I am trying to represent the Josephus problem in Python. Briefly, given a list items, every kth element is visited/marked until there are no items "untouched". How do I loop through the list in that manner and see what the last untouched element is?

My code is:

def josephus(items,k):
    while len(items)>1:
        del items[k]
    return items

But, when I am trying to

print(josephus([1,2,3,4,5,6,7,8,9,10],2))

It returns:

  line 3, in josephus
    del items[k]
IndexError: list assignment index out of range

Could you help me. Whats wrong with that code?

Answer 1

You are trying to delete the item at index 2, but you deleted that item already.

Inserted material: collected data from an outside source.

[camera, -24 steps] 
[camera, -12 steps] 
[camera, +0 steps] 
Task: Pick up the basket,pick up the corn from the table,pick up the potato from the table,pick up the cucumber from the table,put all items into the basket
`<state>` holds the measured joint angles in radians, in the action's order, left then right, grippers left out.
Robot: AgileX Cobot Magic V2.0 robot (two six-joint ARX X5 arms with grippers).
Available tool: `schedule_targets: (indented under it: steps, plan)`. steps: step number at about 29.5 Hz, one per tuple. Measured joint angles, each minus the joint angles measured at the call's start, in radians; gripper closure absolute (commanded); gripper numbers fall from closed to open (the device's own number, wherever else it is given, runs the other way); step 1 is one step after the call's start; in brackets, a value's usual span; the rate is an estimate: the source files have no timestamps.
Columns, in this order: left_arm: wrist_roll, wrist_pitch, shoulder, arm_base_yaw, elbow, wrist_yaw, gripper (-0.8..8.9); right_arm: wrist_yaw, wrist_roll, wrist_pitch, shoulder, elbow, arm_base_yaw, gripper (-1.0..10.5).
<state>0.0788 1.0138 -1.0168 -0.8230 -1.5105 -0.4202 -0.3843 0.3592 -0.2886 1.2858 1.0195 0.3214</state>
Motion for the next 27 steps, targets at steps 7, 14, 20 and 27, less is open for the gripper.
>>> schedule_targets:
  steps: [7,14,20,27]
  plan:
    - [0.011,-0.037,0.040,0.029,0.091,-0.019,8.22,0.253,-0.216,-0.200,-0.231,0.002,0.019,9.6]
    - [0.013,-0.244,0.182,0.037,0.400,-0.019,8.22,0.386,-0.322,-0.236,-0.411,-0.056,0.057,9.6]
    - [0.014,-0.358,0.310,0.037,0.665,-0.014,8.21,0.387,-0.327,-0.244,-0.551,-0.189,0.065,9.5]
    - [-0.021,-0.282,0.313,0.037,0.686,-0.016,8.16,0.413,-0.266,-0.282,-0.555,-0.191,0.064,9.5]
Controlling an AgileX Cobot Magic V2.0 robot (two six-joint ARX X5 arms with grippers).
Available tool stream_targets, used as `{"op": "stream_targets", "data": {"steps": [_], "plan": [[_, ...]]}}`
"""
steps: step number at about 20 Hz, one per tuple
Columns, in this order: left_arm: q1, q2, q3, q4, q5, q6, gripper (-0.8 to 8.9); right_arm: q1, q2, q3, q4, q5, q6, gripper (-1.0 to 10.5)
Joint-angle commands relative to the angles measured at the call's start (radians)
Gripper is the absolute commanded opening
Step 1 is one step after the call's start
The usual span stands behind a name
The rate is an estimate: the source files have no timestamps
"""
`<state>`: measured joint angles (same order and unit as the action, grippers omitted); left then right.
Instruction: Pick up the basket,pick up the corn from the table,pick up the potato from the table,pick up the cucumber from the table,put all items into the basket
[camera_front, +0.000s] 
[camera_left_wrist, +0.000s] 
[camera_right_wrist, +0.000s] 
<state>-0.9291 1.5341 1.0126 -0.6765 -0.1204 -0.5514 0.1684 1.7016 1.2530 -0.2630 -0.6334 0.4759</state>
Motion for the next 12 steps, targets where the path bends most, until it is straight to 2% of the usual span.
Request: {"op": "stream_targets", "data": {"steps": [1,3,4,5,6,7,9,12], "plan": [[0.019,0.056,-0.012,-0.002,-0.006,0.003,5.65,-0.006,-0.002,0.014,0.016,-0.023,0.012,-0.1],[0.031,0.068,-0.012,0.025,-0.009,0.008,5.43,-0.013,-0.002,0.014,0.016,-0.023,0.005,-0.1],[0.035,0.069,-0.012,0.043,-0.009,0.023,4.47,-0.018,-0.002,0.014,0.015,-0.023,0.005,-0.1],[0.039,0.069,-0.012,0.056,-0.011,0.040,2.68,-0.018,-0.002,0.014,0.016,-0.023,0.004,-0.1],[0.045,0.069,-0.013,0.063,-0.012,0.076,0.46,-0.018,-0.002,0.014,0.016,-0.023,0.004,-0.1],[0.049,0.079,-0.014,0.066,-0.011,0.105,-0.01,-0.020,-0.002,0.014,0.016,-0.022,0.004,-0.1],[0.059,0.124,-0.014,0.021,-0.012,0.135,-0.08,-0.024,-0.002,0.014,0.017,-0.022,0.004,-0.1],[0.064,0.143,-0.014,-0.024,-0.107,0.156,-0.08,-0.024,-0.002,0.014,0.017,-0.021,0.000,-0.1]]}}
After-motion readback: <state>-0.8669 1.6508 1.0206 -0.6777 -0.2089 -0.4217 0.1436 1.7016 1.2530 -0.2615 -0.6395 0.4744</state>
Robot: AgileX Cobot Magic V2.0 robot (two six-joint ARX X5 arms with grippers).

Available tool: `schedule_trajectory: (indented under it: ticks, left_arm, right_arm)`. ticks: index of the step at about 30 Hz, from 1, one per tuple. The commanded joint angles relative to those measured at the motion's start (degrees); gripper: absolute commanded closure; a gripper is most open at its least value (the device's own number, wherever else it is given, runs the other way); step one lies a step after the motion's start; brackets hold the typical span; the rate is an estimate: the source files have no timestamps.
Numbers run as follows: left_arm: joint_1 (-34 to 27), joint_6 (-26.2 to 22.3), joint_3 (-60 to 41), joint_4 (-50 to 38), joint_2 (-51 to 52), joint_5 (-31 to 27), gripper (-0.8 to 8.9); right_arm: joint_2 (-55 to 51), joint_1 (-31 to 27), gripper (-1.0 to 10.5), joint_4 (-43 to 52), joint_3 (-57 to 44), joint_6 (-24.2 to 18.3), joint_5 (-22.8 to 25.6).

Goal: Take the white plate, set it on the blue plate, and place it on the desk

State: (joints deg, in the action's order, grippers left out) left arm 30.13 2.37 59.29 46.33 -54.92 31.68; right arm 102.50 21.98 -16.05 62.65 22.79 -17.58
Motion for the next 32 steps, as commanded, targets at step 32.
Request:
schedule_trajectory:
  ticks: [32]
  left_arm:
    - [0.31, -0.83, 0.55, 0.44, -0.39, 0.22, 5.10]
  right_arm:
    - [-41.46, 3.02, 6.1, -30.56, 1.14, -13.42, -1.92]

Python indexes start at 0, not at 1, so 2 is the third item. In other words, the list [1, 2] has a length longer than 1 (there are 2 items), but only the index 0 and 1 exist in that list.

You could add printing to your loop to see what is happening:

def josephus(items, k):
    while len(items) > 1:
        print(items)
        del items[k]
    return items

and call the function with a slightly shorter list to keep the output manageable:

>>> josephus([1,2,3,4], 2)
[1, 2, 3, 4]
[1, 2, 4]
[1, 2]
Traceback (most recent call last):
  File "<stdin>", line 1, in <module>
  File "<stdin>", line 4, in josephus
IndexError: list assignment index out of range

This shows you are deleting the 3rd item each time, and the error is thrown when there are only 2 items left.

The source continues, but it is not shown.